Source records:
- - - - -

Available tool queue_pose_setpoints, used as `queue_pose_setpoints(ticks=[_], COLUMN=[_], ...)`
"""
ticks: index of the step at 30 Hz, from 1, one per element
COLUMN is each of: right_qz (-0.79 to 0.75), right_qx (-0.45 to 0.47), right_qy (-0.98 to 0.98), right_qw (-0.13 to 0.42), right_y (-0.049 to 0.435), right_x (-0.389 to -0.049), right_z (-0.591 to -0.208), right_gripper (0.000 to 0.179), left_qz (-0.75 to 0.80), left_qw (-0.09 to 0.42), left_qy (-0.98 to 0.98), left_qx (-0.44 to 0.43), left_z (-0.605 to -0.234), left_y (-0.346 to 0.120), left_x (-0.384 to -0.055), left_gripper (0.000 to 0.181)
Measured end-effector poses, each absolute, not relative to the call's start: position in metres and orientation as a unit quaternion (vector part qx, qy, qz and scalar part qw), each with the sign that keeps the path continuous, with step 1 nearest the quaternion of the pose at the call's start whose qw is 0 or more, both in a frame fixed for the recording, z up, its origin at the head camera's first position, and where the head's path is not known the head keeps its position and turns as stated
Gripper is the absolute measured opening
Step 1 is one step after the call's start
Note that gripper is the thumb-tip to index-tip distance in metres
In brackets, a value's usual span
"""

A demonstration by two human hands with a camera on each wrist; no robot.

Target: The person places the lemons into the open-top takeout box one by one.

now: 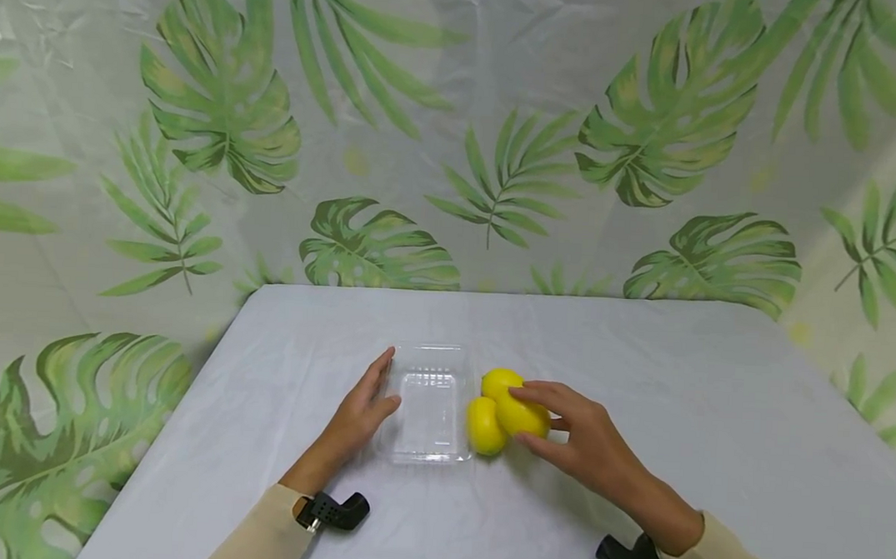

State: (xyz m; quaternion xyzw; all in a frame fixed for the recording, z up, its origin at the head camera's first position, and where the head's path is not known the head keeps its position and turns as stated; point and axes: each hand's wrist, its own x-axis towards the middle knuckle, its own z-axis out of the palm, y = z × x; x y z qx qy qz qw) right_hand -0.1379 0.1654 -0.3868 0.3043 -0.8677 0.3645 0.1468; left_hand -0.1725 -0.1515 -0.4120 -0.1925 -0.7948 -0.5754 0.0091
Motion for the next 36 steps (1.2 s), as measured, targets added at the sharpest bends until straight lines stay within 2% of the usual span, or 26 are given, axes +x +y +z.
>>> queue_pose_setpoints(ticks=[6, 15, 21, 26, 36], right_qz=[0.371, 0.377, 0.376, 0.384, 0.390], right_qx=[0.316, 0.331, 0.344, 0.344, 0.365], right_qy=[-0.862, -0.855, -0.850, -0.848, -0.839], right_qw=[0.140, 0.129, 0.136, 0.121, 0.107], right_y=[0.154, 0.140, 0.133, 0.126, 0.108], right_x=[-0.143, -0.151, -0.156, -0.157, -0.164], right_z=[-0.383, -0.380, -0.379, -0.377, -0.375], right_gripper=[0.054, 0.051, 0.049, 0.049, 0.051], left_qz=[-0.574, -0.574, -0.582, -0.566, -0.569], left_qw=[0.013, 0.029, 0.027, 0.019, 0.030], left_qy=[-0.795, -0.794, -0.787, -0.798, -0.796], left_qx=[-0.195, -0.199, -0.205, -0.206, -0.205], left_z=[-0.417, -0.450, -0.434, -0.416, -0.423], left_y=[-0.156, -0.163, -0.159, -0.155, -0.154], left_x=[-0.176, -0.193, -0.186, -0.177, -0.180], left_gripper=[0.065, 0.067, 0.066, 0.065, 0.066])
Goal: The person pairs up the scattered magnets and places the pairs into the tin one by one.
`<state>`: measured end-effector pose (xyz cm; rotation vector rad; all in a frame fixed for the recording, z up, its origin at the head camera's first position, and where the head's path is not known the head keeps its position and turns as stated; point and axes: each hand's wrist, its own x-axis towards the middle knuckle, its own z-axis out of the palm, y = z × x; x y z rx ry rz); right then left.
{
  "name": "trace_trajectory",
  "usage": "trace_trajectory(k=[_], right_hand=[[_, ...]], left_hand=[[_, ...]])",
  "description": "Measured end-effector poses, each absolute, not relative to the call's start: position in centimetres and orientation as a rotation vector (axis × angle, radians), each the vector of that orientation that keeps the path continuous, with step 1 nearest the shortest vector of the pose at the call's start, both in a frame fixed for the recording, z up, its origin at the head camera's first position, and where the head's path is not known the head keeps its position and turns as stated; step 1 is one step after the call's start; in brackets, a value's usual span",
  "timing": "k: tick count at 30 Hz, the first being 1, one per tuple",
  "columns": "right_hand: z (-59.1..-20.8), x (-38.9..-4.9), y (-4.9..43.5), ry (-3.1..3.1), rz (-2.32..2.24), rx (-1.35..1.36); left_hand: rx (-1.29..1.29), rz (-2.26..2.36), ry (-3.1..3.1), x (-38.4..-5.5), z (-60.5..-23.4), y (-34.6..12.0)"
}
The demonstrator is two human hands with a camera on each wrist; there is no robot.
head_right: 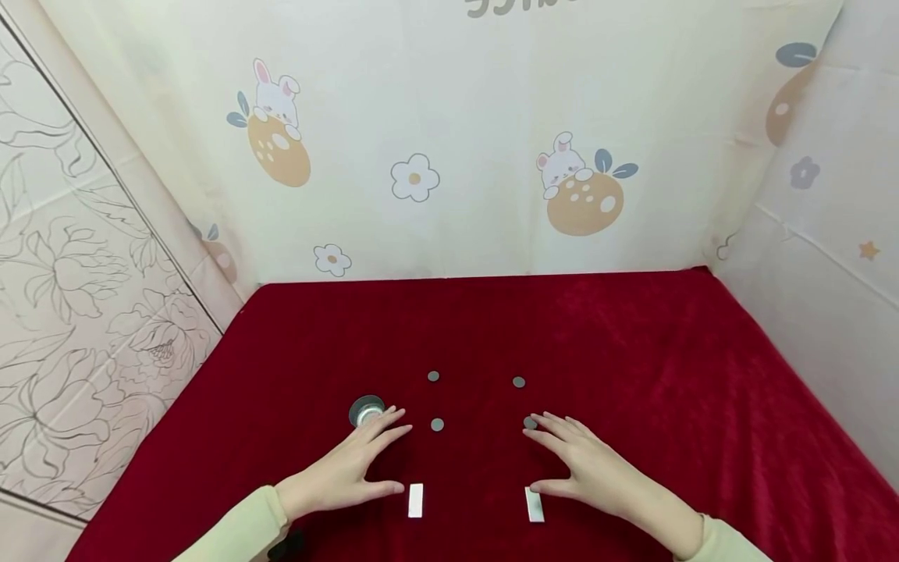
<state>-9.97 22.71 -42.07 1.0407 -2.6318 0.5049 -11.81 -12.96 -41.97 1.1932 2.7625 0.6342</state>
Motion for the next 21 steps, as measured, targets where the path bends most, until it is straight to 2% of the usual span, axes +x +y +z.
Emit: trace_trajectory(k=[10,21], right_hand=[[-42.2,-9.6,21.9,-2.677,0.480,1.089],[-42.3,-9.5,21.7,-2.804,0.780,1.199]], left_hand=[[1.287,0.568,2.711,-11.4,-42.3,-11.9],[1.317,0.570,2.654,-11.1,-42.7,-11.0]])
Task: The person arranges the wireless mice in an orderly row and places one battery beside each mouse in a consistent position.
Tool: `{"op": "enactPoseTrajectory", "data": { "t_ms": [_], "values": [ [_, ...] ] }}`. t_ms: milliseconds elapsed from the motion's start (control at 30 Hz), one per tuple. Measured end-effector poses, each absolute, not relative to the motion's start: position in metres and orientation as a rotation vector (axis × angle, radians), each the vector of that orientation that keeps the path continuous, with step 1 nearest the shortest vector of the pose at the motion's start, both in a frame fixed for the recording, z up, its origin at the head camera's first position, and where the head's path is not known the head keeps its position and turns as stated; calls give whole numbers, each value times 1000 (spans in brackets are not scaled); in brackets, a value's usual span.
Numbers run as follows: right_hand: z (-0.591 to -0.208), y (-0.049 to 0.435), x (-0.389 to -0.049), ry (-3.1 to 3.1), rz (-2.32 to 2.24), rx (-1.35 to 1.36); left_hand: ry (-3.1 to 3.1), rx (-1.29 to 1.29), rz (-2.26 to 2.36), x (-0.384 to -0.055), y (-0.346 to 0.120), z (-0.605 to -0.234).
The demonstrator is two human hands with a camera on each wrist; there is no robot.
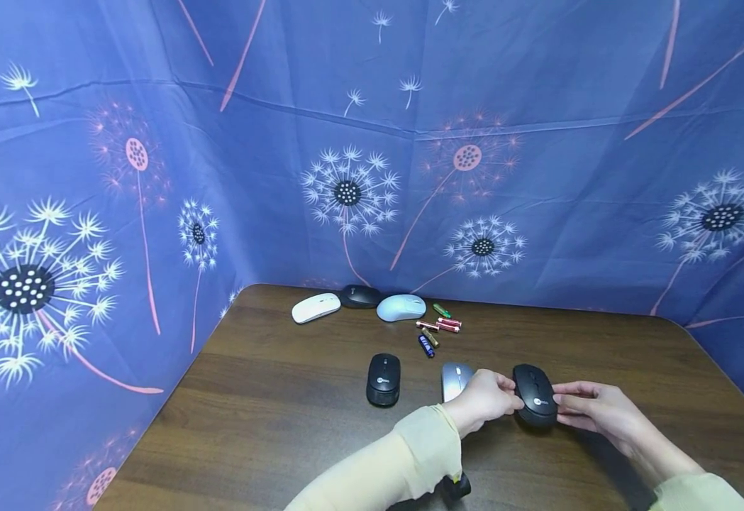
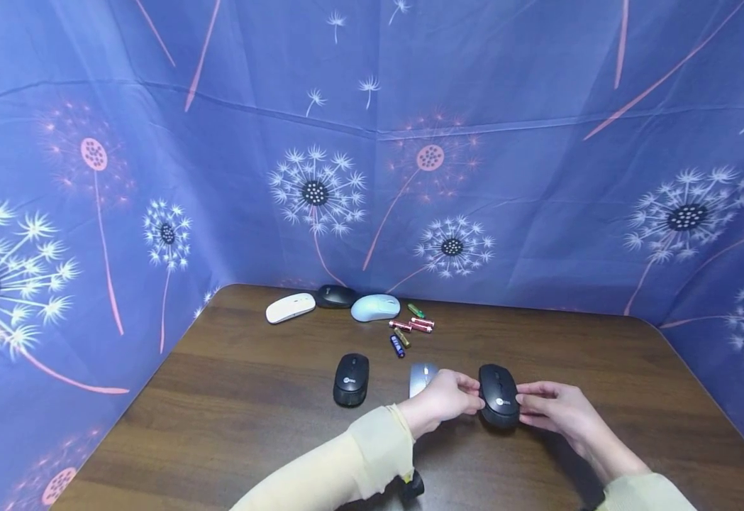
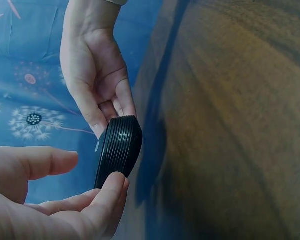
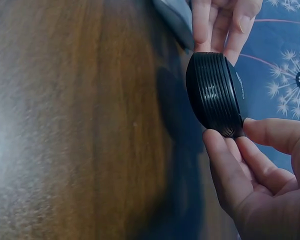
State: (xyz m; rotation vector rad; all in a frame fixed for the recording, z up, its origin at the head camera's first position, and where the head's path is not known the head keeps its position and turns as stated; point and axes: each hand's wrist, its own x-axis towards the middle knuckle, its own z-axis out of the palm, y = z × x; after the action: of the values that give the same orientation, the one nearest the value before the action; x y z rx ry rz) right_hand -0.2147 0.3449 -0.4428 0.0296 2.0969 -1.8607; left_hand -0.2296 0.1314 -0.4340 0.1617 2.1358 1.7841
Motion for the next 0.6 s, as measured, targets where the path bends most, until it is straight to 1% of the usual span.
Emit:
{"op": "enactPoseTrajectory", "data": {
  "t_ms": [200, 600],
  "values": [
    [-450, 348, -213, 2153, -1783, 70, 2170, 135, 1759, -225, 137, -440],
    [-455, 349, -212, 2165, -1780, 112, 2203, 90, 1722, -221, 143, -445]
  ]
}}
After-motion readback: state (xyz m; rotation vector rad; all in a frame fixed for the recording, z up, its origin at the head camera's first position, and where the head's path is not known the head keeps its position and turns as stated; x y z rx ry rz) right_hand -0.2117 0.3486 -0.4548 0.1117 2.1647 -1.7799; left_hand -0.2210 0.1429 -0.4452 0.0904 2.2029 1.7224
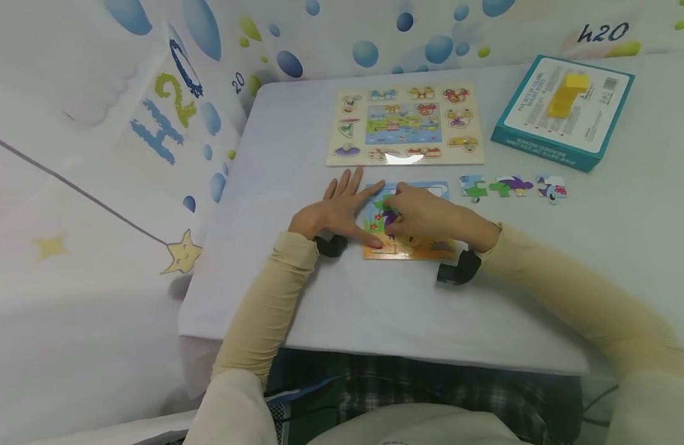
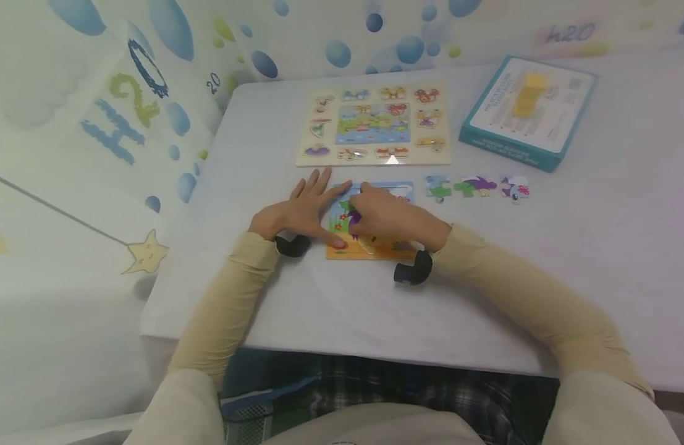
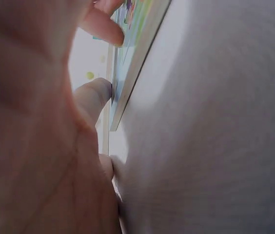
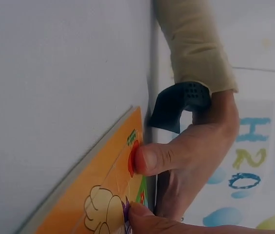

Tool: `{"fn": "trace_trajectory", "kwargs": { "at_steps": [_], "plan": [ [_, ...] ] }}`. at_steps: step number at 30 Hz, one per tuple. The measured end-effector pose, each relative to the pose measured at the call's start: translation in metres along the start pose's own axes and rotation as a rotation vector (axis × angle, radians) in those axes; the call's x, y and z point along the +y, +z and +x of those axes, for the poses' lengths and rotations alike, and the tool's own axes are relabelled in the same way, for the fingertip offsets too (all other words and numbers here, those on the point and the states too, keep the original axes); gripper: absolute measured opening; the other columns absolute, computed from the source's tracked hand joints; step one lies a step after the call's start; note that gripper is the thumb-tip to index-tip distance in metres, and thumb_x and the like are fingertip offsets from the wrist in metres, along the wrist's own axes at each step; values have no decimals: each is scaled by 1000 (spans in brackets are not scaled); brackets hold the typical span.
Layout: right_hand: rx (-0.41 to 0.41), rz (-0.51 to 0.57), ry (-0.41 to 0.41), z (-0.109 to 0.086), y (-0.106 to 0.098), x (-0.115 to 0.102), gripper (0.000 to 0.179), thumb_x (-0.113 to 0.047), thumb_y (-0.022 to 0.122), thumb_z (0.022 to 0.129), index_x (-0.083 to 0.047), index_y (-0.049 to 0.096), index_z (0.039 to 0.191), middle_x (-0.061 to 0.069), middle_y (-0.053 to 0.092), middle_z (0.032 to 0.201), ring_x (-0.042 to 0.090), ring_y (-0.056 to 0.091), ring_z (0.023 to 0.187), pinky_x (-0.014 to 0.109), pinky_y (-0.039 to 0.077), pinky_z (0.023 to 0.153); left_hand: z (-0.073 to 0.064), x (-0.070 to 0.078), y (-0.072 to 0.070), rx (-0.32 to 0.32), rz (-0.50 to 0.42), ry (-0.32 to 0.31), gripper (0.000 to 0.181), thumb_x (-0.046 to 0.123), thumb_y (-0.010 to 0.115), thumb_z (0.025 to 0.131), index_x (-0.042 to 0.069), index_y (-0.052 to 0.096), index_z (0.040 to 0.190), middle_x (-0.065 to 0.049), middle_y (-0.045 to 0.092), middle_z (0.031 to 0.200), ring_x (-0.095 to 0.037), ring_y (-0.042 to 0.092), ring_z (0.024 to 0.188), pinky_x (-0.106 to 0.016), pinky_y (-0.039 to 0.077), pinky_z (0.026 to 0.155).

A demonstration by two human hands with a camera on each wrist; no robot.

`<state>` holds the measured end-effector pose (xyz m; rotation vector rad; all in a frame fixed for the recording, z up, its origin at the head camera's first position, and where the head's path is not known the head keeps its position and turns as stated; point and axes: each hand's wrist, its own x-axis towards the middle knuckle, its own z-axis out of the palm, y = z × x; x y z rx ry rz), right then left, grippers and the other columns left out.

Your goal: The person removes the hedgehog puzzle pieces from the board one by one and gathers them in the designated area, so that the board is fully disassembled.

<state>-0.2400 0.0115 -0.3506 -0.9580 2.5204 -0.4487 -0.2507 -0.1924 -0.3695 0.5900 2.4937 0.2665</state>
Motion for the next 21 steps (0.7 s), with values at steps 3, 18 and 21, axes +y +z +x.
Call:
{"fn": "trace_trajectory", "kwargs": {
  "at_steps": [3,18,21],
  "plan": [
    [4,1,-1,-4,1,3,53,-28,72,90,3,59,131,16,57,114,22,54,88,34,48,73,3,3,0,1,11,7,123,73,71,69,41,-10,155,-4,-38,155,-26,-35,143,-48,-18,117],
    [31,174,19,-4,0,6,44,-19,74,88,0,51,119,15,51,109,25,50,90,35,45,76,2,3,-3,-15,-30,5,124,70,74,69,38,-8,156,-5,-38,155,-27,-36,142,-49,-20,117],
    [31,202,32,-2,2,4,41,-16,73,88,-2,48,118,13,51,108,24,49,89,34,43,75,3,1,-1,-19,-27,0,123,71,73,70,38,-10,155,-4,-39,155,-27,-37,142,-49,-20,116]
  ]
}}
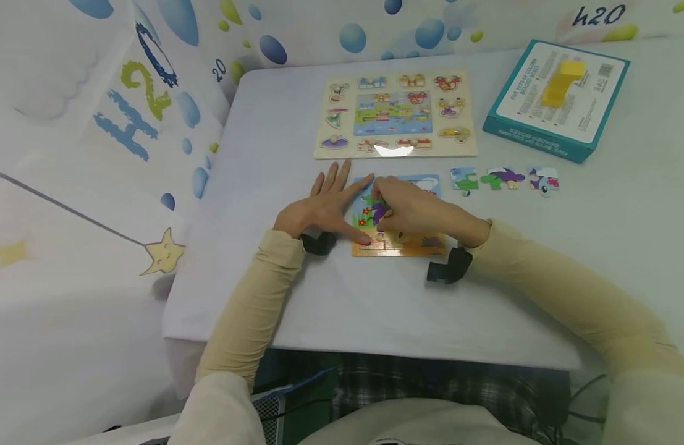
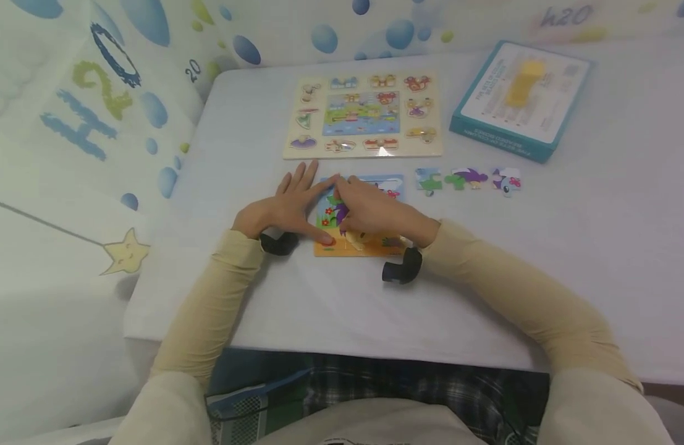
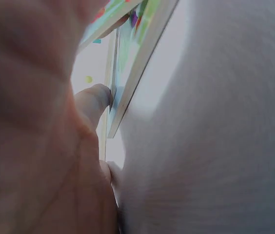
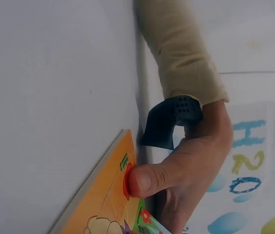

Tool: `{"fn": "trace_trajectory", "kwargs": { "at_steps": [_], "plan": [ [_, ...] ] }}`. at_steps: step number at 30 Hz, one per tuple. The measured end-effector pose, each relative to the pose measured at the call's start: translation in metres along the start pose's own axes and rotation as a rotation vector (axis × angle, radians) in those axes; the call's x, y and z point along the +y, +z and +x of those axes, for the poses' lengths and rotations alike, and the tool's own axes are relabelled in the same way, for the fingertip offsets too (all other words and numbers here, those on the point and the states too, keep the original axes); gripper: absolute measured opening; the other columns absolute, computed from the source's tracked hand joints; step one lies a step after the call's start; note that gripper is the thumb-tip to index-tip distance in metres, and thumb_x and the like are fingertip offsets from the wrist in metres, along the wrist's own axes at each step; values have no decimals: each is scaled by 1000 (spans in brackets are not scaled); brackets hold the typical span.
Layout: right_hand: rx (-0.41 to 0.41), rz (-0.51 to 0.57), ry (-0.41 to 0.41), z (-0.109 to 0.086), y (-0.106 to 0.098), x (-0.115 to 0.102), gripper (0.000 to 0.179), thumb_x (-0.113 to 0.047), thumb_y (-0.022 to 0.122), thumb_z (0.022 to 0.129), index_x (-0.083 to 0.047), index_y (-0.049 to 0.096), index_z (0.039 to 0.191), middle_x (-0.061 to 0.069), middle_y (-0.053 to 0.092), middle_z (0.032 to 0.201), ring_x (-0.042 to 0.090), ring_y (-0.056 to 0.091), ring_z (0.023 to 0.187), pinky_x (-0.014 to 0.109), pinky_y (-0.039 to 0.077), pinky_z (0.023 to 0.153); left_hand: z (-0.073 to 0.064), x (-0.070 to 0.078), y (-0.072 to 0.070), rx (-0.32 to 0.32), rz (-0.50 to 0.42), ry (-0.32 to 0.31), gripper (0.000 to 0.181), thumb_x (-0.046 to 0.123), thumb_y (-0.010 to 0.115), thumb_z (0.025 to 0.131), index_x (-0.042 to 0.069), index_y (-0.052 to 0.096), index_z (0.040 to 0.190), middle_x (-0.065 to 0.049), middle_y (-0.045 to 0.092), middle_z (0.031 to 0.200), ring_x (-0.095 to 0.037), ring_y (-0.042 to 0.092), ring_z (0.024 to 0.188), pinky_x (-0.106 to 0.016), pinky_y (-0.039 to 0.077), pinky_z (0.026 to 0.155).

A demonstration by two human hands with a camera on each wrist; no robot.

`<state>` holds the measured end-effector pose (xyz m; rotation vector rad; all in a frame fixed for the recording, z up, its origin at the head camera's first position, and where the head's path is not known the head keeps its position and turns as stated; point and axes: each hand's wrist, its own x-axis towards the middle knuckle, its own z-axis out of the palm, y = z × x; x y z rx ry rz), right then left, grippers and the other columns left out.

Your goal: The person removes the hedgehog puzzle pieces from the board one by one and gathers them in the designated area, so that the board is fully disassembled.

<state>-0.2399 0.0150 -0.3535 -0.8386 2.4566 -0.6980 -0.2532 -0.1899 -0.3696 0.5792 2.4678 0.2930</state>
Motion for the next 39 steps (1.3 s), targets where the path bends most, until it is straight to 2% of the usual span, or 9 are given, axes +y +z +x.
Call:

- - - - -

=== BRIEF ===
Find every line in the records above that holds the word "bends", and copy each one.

=== RESULT FOR THIS EXERCISE ===
Motion for the next 36 steps (1.2 s), as measured, targets added at the sharpest bends until straight lines stay within 2% of the usual span, or 26 are given, axes +x +y +z.
Motion for the next 21 steps, as measured, targets where the path bends most, until it is straight to 2% of the usual span, axes +x +y +z.
Motion for the next 0.6 s, as measured, targets where the path bends most, until it is straight to 1% of the usual span.
Motion for the next 39 steps (1.3 s), targets where the path bends most, until it is straight to 2% of the usual span, or 9 are given, axes +y +z +x.

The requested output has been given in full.